Start of EXERCISE INPUT

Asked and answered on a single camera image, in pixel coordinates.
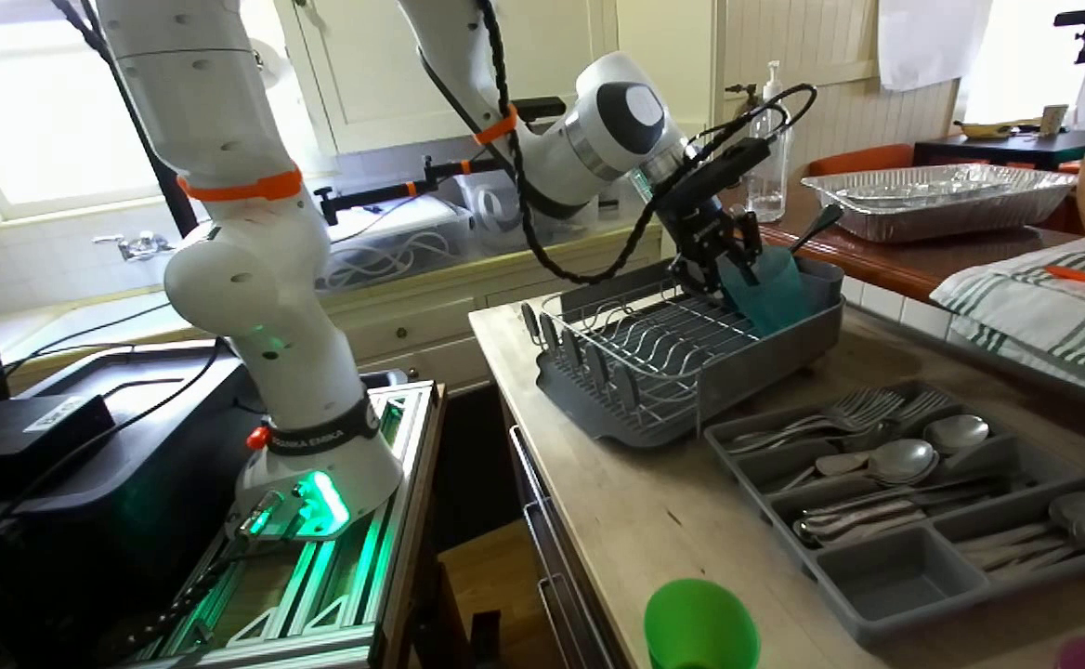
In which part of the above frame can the clear plastic storage bin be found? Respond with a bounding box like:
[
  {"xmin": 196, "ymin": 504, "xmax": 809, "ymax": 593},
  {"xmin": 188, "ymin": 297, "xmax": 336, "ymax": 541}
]
[{"xmin": 315, "ymin": 162, "xmax": 604, "ymax": 297}]

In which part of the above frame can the white hanging towel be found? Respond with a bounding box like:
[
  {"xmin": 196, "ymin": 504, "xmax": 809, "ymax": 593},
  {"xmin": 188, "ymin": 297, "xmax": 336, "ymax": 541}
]
[{"xmin": 873, "ymin": 0, "xmax": 1001, "ymax": 96}]

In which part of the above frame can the black kitchen utensil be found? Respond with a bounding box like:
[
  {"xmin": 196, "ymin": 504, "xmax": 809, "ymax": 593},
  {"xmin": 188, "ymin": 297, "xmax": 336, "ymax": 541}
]
[{"xmin": 787, "ymin": 201, "xmax": 847, "ymax": 267}]

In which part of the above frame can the steel dish drying rack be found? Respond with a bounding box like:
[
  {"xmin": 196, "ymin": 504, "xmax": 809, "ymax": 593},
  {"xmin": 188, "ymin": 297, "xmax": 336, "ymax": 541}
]
[{"xmin": 518, "ymin": 252, "xmax": 847, "ymax": 454}]

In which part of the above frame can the green plastic cup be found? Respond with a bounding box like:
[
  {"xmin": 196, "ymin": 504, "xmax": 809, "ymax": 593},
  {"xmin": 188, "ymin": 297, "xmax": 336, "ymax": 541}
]
[{"xmin": 639, "ymin": 574, "xmax": 765, "ymax": 669}]

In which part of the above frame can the steel fork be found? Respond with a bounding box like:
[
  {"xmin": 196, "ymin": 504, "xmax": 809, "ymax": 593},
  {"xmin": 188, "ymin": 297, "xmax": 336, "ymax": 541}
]
[{"xmin": 726, "ymin": 386, "xmax": 914, "ymax": 455}]

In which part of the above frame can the aluminium foil tray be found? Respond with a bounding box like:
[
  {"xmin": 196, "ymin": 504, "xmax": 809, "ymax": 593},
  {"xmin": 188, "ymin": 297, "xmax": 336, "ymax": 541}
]
[{"xmin": 800, "ymin": 159, "xmax": 1083, "ymax": 243}]

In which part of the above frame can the steel knife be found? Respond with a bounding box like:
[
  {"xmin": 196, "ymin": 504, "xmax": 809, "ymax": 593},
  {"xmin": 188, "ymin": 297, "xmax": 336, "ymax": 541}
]
[{"xmin": 790, "ymin": 491, "xmax": 931, "ymax": 549}]

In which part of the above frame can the clear hand sanitizer pump bottle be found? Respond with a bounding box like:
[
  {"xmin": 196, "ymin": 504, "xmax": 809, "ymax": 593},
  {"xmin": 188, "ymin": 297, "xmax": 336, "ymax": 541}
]
[{"xmin": 741, "ymin": 55, "xmax": 794, "ymax": 226}]

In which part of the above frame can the large steel spoon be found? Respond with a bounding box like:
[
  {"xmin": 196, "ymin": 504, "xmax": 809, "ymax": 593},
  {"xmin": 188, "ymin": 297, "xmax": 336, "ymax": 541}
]
[{"xmin": 768, "ymin": 433, "xmax": 949, "ymax": 497}]

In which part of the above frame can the striped kitchen cloth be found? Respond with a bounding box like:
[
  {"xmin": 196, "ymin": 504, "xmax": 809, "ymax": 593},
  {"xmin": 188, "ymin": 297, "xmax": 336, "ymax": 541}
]
[{"xmin": 929, "ymin": 239, "xmax": 1085, "ymax": 409}]

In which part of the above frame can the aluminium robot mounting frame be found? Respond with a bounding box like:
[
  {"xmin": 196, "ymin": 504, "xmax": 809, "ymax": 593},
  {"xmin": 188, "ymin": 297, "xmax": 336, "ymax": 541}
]
[{"xmin": 129, "ymin": 376, "xmax": 447, "ymax": 669}]

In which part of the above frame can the black controller box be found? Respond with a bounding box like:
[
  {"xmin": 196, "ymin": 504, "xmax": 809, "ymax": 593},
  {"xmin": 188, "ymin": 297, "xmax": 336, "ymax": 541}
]
[{"xmin": 0, "ymin": 338, "xmax": 258, "ymax": 625}]

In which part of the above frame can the grey cutlery tray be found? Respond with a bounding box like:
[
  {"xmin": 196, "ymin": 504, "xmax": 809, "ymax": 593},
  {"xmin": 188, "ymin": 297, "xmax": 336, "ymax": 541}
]
[{"xmin": 702, "ymin": 381, "xmax": 1085, "ymax": 650}]

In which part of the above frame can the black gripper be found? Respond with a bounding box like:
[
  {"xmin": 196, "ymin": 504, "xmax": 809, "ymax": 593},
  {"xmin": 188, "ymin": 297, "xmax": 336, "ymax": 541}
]
[{"xmin": 665, "ymin": 188, "xmax": 768, "ymax": 293}]

End of EXERCISE INPUT

WHAT IS EXPECTED:
Your copy must match the records above exactly, apart from the pictures, which are excluded.

PROBLEM SOLUTION:
Asked and answered on a single camera image, in pixel coordinates.
In which part of the above frame can the clear plastic storage bin be found? Respond with a bounding box like:
[
  {"xmin": 196, "ymin": 504, "xmax": 809, "ymax": 593},
  {"xmin": 188, "ymin": 297, "xmax": 336, "ymax": 541}
]
[{"xmin": 315, "ymin": 162, "xmax": 604, "ymax": 297}]

In which part of the above frame can the white hanging towel be found? Respond with a bounding box like:
[
  {"xmin": 196, "ymin": 504, "xmax": 809, "ymax": 593},
  {"xmin": 188, "ymin": 297, "xmax": 336, "ymax": 541}
]
[{"xmin": 873, "ymin": 0, "xmax": 1001, "ymax": 96}]

In which part of the above frame can the black kitchen utensil be found? Respond with a bounding box like:
[
  {"xmin": 196, "ymin": 504, "xmax": 809, "ymax": 593},
  {"xmin": 188, "ymin": 297, "xmax": 336, "ymax": 541}
]
[{"xmin": 787, "ymin": 201, "xmax": 847, "ymax": 267}]

In which part of the above frame can the steel dish drying rack be found? Respond with a bounding box like:
[
  {"xmin": 196, "ymin": 504, "xmax": 809, "ymax": 593},
  {"xmin": 188, "ymin": 297, "xmax": 336, "ymax": 541}
]
[{"xmin": 518, "ymin": 252, "xmax": 847, "ymax": 454}]

In which part of the above frame can the green plastic cup be found? Respond with a bounding box like:
[
  {"xmin": 196, "ymin": 504, "xmax": 809, "ymax": 593},
  {"xmin": 188, "ymin": 297, "xmax": 336, "ymax": 541}
]
[{"xmin": 639, "ymin": 574, "xmax": 765, "ymax": 669}]

In which part of the above frame can the steel fork be found? Respond with a bounding box like:
[
  {"xmin": 196, "ymin": 504, "xmax": 809, "ymax": 593},
  {"xmin": 188, "ymin": 297, "xmax": 336, "ymax": 541}
]
[{"xmin": 726, "ymin": 386, "xmax": 914, "ymax": 455}]

In which part of the above frame can the aluminium foil tray be found? Respond with a bounding box like:
[
  {"xmin": 196, "ymin": 504, "xmax": 809, "ymax": 593},
  {"xmin": 188, "ymin": 297, "xmax": 336, "ymax": 541}
]
[{"xmin": 800, "ymin": 159, "xmax": 1083, "ymax": 243}]

In which part of the above frame can the steel knife be found? Respond with a bounding box like:
[
  {"xmin": 196, "ymin": 504, "xmax": 809, "ymax": 593},
  {"xmin": 188, "ymin": 297, "xmax": 336, "ymax": 541}
]
[{"xmin": 790, "ymin": 491, "xmax": 931, "ymax": 549}]

In which part of the above frame can the clear hand sanitizer pump bottle be found? Respond with a bounding box like:
[
  {"xmin": 196, "ymin": 504, "xmax": 809, "ymax": 593},
  {"xmin": 188, "ymin": 297, "xmax": 336, "ymax": 541}
]
[{"xmin": 741, "ymin": 55, "xmax": 794, "ymax": 226}]

In which part of the above frame can the large steel spoon be found? Respond with a bounding box like:
[
  {"xmin": 196, "ymin": 504, "xmax": 809, "ymax": 593},
  {"xmin": 188, "ymin": 297, "xmax": 336, "ymax": 541}
]
[{"xmin": 768, "ymin": 433, "xmax": 949, "ymax": 497}]

In which part of the above frame can the striped kitchen cloth be found? Respond with a bounding box like:
[
  {"xmin": 196, "ymin": 504, "xmax": 809, "ymax": 593},
  {"xmin": 188, "ymin": 297, "xmax": 336, "ymax": 541}
]
[{"xmin": 929, "ymin": 239, "xmax": 1085, "ymax": 409}]

In which part of the above frame can the aluminium robot mounting frame be found? Respond with a bounding box like:
[
  {"xmin": 196, "ymin": 504, "xmax": 809, "ymax": 593},
  {"xmin": 188, "ymin": 297, "xmax": 336, "ymax": 541}
]
[{"xmin": 129, "ymin": 376, "xmax": 447, "ymax": 669}]

In which part of the above frame can the black controller box be found? Respond with a bounding box like:
[
  {"xmin": 196, "ymin": 504, "xmax": 809, "ymax": 593},
  {"xmin": 188, "ymin": 297, "xmax": 336, "ymax": 541}
]
[{"xmin": 0, "ymin": 338, "xmax": 258, "ymax": 625}]

In which part of the above frame can the grey cutlery tray be found? Respond with a bounding box like:
[
  {"xmin": 196, "ymin": 504, "xmax": 809, "ymax": 593},
  {"xmin": 188, "ymin": 297, "xmax": 336, "ymax": 541}
]
[{"xmin": 702, "ymin": 381, "xmax": 1085, "ymax": 650}]

In which part of the above frame can the black gripper be found? Respond with a bounding box like:
[
  {"xmin": 196, "ymin": 504, "xmax": 809, "ymax": 593},
  {"xmin": 188, "ymin": 297, "xmax": 336, "ymax": 541}
]
[{"xmin": 665, "ymin": 188, "xmax": 768, "ymax": 293}]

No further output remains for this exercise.